== Data section ==
○ ○ ○ ○ ○

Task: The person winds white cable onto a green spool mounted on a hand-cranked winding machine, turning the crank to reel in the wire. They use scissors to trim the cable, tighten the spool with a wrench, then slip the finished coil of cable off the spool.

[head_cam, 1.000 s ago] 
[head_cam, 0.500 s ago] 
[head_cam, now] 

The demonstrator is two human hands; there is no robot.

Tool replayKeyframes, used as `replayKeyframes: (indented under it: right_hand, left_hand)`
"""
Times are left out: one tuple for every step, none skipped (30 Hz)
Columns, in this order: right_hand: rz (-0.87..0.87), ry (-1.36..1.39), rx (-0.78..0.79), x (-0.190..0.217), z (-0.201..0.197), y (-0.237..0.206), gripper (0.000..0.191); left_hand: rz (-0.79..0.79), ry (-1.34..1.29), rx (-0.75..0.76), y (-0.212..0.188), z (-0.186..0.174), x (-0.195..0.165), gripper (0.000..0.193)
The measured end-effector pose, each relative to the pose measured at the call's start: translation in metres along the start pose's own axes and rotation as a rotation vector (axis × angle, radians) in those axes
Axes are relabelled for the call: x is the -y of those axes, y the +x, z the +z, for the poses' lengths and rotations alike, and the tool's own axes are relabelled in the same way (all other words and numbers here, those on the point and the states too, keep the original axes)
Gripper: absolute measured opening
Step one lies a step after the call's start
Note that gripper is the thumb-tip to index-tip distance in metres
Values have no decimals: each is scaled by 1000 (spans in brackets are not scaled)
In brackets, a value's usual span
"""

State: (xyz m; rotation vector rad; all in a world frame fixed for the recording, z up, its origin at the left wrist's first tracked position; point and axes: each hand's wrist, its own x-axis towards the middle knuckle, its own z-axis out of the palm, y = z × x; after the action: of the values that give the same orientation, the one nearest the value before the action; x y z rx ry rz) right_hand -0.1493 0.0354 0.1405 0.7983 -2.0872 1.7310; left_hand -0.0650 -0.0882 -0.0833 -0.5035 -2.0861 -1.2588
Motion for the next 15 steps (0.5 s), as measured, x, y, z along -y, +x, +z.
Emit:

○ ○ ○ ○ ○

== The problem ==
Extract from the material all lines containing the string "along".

== Exercise response ==
The measured end-effector pose, each relative to the pose measured at the call's start: translation in metres along the start pose's own axes and rotation as a rotation vector (axis × angle, radians) in those axes
Motion for the next 15 steps (0.5 s), as measured, x, y, z along -y, +x, +z.

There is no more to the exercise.